Astronomers this week announced that the first confirmed radio bursts from outside our Milky Way galaxy have been detected. A team of astronomers using the Parkes Observatory in Australia have detected four bursts, each originating from billions of light-years from our galaxy. The bursts are quick flashes of radio originating from a single point in the sky, lasting only milliseconds. The furthest burst recorded by the team was 11 billion light-years distant. The new research has been published in the journal Science.
“Short radio bursts are really tricky to identify,” said Sarah Burke Spolaor, a member of the research team based at NASA’s Jet Propulsion Laboratory. “Our team had to search 11 months of data covering a large sky area to find them.”
Although gamma-ray bursts are routinely observed, radio bursts are more difficult to detect.
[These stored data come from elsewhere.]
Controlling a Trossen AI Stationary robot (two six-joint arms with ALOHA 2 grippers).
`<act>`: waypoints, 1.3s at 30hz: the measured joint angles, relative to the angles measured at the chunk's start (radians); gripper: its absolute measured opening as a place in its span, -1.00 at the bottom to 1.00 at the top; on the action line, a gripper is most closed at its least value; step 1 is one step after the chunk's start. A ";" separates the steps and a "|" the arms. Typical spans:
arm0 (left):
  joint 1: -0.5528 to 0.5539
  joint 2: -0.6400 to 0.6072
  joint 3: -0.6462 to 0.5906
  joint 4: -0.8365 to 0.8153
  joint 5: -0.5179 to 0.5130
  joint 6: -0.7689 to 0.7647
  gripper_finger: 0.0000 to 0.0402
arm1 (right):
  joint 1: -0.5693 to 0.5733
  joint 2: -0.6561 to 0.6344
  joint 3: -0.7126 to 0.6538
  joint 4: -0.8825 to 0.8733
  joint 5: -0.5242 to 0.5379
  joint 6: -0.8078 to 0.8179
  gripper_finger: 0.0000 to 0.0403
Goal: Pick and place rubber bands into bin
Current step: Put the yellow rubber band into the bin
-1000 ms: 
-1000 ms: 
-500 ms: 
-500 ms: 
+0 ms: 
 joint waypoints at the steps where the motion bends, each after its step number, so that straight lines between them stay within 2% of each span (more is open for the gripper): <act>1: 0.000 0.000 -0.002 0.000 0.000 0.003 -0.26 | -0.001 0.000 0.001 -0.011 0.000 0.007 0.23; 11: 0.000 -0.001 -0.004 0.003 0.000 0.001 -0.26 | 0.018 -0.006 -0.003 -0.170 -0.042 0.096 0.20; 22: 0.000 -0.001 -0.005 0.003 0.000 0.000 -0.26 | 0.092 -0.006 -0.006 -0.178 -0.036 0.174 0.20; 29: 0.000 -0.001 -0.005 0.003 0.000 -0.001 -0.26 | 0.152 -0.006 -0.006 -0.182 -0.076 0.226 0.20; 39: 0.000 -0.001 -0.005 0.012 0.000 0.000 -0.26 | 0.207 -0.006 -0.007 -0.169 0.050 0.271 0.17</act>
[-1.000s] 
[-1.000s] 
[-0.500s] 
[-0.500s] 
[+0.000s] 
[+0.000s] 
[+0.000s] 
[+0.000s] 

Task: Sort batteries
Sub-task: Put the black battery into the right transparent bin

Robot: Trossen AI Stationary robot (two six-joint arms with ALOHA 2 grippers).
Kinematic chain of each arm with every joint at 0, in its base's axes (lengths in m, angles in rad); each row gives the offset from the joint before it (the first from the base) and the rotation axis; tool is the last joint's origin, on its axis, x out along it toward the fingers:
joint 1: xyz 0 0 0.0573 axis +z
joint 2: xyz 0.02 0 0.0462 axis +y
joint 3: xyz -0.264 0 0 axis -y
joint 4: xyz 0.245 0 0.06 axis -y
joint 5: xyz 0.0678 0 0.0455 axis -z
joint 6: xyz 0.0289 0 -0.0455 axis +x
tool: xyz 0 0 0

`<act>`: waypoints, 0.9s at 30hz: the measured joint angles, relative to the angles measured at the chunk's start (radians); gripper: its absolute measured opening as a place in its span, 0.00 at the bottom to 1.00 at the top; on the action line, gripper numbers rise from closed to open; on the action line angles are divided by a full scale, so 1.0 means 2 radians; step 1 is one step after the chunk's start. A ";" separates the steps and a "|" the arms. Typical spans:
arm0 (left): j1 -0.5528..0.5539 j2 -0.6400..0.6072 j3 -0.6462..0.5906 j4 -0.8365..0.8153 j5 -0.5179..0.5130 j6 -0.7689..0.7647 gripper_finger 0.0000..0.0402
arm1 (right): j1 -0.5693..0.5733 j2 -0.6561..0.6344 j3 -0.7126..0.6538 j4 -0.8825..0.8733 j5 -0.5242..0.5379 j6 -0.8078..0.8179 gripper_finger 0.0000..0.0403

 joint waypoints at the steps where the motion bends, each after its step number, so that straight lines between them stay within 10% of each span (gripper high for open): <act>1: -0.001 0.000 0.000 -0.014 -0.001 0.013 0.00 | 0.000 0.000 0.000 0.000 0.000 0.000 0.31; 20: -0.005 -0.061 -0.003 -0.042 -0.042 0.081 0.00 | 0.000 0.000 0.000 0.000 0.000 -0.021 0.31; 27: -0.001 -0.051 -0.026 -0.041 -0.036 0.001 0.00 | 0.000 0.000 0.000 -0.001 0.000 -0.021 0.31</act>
Spolaor and her colleagues used software to sift through the satellite data to filter out local radio sources, such as cell phones.
Researchers believe the extra-galactic radio bursts can help scientists learn about the nature of galaxies and the universe. Gamma-ray bursts are currently attributed to stars collapsing as they are drawn into black holes. The radio bursts are from a different source, but may also be from large galactic-scale events. Current hypotheses range from colliding neutron stars, to evaporating black holes and supernovae, though researchers have not confirmed any of these.